### ACTION ITEM
The answer must be every line of the records below that holds the word "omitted".
--------------------------------
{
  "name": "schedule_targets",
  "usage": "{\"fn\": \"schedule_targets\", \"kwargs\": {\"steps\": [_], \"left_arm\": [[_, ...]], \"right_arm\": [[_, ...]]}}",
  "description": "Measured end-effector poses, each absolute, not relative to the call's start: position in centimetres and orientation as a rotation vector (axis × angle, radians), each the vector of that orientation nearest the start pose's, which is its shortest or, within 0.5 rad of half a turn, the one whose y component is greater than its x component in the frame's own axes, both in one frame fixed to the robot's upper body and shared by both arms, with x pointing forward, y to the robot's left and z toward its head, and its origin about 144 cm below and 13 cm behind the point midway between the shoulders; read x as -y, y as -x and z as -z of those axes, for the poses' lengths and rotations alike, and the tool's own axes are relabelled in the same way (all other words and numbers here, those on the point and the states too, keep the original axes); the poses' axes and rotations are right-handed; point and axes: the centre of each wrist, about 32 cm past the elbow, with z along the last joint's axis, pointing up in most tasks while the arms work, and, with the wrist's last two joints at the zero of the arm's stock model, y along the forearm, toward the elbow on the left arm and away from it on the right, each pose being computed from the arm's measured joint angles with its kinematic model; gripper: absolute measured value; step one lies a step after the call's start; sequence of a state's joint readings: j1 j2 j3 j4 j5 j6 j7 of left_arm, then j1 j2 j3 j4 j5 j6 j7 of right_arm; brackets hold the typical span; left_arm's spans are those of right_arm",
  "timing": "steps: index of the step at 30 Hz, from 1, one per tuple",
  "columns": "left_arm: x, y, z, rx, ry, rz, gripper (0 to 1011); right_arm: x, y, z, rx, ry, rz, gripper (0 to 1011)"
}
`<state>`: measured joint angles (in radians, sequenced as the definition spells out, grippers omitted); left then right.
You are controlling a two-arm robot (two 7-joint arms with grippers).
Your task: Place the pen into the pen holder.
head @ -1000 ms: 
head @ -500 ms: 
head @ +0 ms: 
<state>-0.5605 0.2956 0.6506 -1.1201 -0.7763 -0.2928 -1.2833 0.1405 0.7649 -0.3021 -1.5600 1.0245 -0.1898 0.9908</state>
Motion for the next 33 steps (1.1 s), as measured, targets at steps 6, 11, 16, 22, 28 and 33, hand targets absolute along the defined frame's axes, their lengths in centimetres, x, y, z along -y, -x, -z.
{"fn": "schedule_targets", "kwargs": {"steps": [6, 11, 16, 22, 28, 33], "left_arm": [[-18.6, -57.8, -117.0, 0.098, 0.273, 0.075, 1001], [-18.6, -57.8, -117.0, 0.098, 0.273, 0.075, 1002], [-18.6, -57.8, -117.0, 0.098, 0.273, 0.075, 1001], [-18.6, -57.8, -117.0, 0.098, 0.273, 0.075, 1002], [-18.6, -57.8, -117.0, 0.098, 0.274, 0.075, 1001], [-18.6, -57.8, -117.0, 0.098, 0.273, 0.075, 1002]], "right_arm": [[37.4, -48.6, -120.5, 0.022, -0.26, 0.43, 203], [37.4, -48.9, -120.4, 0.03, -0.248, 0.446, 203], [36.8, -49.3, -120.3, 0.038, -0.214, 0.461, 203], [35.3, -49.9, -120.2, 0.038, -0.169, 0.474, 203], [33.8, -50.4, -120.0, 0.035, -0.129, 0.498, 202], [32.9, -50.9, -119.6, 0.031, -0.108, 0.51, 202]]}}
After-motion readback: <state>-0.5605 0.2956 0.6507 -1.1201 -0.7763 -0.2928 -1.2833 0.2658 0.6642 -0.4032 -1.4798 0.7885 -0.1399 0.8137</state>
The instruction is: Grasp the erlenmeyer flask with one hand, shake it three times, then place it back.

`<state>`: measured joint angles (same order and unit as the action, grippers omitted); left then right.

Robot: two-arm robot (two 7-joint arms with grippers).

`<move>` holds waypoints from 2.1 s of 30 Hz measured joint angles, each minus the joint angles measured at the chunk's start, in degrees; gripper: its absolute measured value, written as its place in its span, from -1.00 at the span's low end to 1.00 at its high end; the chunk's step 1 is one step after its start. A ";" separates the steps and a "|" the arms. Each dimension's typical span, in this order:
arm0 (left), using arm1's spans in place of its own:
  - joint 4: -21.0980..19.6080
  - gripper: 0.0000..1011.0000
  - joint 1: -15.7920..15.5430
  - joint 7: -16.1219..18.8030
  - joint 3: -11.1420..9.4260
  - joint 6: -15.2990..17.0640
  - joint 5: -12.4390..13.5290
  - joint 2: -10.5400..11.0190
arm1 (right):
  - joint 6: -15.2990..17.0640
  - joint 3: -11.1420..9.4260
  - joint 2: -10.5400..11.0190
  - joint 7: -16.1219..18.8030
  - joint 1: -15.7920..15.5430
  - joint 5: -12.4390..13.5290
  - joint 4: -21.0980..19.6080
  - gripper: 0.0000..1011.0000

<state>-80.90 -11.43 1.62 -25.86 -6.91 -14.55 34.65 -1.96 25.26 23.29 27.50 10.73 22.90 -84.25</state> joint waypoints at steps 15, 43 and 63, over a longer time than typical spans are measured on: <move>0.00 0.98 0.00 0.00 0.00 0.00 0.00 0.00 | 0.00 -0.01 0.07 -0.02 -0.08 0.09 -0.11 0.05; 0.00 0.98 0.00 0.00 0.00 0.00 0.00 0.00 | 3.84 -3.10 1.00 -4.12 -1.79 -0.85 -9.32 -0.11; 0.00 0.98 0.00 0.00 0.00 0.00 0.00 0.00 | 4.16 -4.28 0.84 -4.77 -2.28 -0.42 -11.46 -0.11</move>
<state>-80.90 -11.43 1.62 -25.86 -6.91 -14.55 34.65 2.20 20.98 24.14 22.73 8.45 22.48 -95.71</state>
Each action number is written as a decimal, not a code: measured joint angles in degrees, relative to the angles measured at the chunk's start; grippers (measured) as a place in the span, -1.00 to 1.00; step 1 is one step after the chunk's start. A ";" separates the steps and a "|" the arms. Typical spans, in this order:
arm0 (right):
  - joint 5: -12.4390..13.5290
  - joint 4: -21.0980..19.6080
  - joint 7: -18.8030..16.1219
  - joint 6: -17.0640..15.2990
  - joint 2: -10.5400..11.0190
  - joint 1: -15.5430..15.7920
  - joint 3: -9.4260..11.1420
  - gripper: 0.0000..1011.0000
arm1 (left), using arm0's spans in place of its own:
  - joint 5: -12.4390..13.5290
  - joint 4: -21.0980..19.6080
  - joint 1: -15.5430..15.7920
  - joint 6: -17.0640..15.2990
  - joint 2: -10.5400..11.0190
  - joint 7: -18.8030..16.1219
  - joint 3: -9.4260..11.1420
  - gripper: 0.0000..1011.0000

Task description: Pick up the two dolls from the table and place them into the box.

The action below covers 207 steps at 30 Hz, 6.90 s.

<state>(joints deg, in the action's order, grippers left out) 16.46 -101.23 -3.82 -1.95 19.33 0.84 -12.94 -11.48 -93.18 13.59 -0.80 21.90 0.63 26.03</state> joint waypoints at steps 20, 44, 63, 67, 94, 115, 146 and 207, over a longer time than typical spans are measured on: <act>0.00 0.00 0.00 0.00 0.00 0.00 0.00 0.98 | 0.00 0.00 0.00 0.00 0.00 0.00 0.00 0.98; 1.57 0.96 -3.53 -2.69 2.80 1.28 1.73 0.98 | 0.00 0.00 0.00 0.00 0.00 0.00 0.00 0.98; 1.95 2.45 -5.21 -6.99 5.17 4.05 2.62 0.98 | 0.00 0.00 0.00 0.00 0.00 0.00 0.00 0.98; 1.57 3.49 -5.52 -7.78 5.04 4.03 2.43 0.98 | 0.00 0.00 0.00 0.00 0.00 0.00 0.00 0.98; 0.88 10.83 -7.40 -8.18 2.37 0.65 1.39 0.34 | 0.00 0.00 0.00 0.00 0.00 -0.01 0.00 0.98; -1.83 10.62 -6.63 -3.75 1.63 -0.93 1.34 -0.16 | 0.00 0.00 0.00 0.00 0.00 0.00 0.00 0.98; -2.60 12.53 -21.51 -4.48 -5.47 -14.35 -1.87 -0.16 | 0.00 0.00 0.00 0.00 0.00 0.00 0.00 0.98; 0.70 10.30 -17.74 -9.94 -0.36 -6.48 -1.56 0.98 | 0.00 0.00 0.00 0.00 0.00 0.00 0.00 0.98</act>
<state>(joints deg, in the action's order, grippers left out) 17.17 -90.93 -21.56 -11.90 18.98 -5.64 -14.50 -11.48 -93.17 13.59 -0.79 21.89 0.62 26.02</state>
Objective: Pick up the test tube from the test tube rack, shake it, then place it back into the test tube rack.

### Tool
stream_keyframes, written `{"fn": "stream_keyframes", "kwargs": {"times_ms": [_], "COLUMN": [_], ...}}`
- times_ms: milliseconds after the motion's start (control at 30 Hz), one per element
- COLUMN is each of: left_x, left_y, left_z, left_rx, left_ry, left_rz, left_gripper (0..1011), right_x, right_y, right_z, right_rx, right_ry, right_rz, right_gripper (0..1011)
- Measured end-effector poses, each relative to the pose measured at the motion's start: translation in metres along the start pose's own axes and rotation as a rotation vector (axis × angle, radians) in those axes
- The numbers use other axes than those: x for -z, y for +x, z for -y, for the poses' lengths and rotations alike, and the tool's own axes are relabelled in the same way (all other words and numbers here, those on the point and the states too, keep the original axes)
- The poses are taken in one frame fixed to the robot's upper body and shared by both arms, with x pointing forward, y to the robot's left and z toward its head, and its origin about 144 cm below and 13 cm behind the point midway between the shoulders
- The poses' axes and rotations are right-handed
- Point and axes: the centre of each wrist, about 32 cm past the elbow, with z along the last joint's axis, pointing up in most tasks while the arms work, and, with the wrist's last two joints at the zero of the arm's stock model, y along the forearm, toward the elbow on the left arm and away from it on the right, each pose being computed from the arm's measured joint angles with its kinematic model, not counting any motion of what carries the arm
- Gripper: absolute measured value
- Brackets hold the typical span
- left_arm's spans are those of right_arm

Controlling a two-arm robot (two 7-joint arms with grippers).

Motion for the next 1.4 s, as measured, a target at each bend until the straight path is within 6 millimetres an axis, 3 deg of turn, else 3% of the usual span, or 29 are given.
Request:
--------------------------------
### RESULT
`<state>`: measured joint angles (in radians, sequenced as the definition spells out, grippers omitted); left then right.
`<state>`: measured joint angles (same order and unit as the action, grippers omitted); left then right.

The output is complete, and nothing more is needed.